Problem statement ->
When the line containing "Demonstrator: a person" is found in the data below, give it again along with every later line, exactly; drop the pictures.
***
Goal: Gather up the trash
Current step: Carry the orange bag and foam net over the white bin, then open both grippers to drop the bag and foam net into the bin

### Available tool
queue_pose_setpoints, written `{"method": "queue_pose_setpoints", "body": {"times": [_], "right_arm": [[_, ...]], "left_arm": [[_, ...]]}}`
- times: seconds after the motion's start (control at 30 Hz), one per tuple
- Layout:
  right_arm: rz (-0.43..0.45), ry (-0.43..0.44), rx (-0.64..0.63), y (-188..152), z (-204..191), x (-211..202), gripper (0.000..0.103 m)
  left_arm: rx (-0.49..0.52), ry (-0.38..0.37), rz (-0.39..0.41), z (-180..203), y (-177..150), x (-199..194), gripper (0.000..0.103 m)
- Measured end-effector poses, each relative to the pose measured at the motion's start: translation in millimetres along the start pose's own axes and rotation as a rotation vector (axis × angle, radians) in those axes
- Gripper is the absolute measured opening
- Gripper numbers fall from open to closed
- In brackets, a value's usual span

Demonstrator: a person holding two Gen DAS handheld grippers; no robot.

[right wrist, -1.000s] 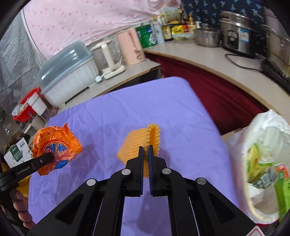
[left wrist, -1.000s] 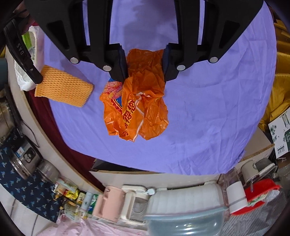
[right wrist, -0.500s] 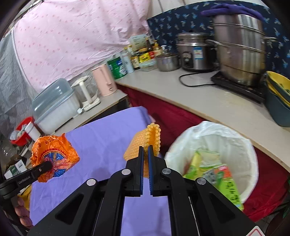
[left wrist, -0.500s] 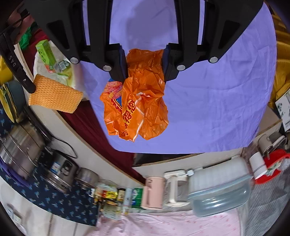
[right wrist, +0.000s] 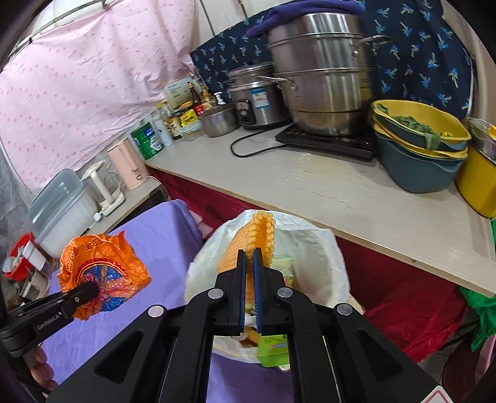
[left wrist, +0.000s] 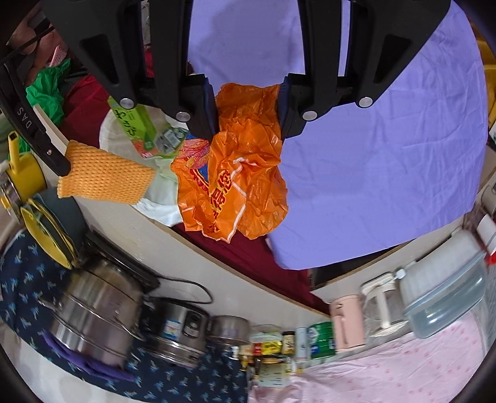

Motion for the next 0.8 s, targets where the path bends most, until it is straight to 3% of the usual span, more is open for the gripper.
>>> {"method": "queue_pose_setpoints", "body": {"times": [0.3,0.6,0.63,0.7,0.8], "right_arm": [[-0.033,-0.028,0.034,-9,32,16,0.005],[-0.05,-0.006,0.046,-13,31,30,0.008],[-0.05,0.001,0.041,-12,29,32,0.009],[-0.042,0.008,0.029,-10,25,33,0.009],[-0.024,0.017,0.024,-6,21,29,0.012]], "left_arm": [[0.081,-0.01,-0.068,53,-19,34,0.031],[0.099,0.006,-0.094,64,-23,54,0.035],[0.099,0.007,-0.093,65,-22,55,0.038],[0.098,0.013,-0.086,66,-21,56,0.057],[0.092,0.027,-0.061,64,-18,55,0.066]]}}
Point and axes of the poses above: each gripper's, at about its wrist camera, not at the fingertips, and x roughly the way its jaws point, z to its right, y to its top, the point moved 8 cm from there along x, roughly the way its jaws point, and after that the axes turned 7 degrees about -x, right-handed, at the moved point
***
Problem solution ->
Demonstrator: a person holding two Gen DAS handheld grippers; no robot.

[right wrist, -1.000s] 
[left wrist, -1.000s] 
[right wrist, -0.500s] 
[left wrist, -0.500s] 
[right wrist, +0.000s] 
[left wrist, +0.000s] 

Motion for the next 0.8 s, targets where the path bends most, until it is straight to 3% of the usual span, more is open for the gripper.
>>> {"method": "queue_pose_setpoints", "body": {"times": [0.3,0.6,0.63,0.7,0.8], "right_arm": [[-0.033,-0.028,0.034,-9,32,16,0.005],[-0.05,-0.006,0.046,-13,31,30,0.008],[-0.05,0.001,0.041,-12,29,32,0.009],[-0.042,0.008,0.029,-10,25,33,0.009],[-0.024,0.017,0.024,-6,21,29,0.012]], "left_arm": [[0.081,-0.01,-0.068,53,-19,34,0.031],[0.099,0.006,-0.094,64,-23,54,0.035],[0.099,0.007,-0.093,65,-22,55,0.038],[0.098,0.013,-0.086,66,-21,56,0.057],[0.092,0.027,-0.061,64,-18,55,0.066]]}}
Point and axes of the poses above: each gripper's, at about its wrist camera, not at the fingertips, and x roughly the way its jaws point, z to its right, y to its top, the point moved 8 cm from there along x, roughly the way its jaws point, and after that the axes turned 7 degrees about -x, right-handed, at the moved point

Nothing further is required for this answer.